Kathmandu has given priority to the vaccine produced in India because of reasons like logistics, pricing and Delhi’s assurance to facilitate procurement, ET has learnt.

Agencies
Nepal’s envoy to India, Nilamber Acharya, has held two rounds of talks with senior officials of the Pune-based Serum Institute of India and met senior officials of Bharat Biotech in order to speed up the vaccine procurement process.
NEW DELHI: Procurement of half a million doses of Covid-19 vaccine from India tops the agenda of Nepalese foreign minister Pradeep Gyawali who arrives in New Delhi on January 14.

While Gyawali has written to his counterparts in both India and China for procurement of vaccines, Kathmandu has given priority to the vaccine produced in India because of reasons like logistics, pricing and Delhi’s assurance to facilitate procurement, ET has learnt.

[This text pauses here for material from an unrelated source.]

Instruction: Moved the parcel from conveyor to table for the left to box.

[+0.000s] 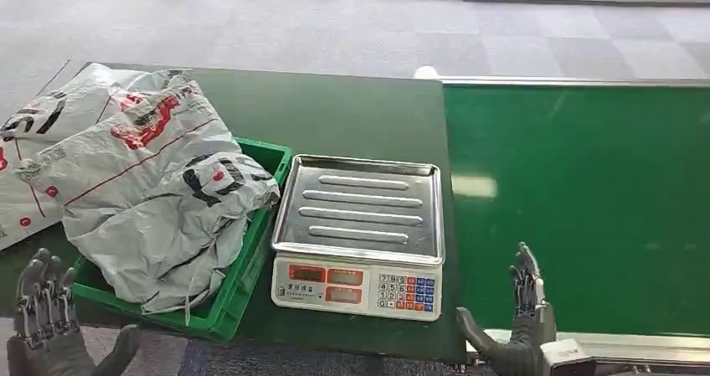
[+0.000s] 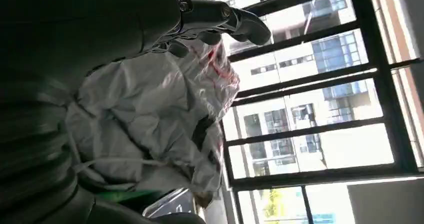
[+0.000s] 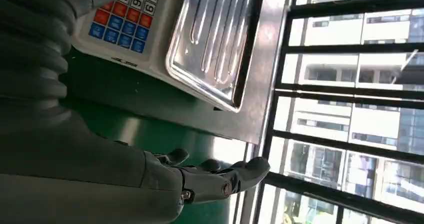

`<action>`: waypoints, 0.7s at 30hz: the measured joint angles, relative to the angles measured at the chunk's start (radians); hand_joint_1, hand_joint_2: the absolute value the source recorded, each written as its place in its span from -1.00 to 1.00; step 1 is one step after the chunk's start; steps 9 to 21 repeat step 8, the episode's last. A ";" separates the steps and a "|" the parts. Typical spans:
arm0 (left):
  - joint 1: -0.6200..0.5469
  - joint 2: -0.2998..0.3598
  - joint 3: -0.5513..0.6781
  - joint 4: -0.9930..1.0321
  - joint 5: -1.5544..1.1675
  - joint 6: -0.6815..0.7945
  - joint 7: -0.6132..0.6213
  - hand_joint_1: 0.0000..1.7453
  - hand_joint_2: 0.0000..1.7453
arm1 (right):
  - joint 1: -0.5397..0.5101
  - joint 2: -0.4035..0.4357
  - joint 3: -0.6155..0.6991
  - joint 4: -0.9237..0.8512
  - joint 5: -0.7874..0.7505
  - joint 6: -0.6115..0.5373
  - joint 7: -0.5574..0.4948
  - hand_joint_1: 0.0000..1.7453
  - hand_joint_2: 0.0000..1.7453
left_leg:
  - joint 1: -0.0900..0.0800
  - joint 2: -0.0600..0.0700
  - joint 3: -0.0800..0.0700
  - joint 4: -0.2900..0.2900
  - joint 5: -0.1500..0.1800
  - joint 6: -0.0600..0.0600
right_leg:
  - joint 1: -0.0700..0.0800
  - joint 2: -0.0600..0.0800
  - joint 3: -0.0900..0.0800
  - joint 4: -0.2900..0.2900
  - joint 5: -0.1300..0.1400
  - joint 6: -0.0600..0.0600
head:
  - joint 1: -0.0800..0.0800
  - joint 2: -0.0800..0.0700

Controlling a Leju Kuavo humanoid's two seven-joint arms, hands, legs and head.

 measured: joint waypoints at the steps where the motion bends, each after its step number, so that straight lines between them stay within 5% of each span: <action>1: 0.024 0.003 -0.023 0.003 0.006 0.035 -0.017 -1.00 1.00 | -0.007 -0.014 0.019 0.010 -0.015 -0.009 -0.003 -1.00 1.00 | 0.000 0.000 0.000 0.000 0.000 0.000 | 0.000 0.000 0.000 0.000 0.000 0.000 | 0.000 0.000; 8: 0.078 0.048 -0.172 0.025 0.050 0.215 -0.040 -1.00 1.00 | -0.052 -0.065 0.105 0.047 -0.063 -0.035 -0.015 -1.00 1.00 | 0.000 -0.002 0.001 0.000 0.000 0.000 | 0.000 -0.002 0.001 0.000 0.000 0.000 | 0.000 0.000; 21: 0.078 0.048 -0.172 0.025 0.050 0.215 -0.040 -1.00 1.00 | -0.052 -0.065 0.105 0.047 -0.063 -0.035 -0.015 -1.00 1.00 | 0.000 -0.002 0.001 0.000 0.000 0.000 | 0.000 -0.002 0.001 0.000 0.000 0.000 | 0.000 0.000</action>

Talks with India have reached an advanced stage and the KP Sharma Oli-led government prefers purchasing from India, sources told ET from the Nepalese capital.


“We think that we will get vaccines for about half a million people from India as a goodwill gesture,” a senior source from the Nepalese government said, signalling warming of ties between Delhi and Kathmandu.

Nepal is looking to procure vaccines to inoculate 12 million in the first phase and India is the preferred source, according to the country’s minister for health and population, Hridayesh Tripathi.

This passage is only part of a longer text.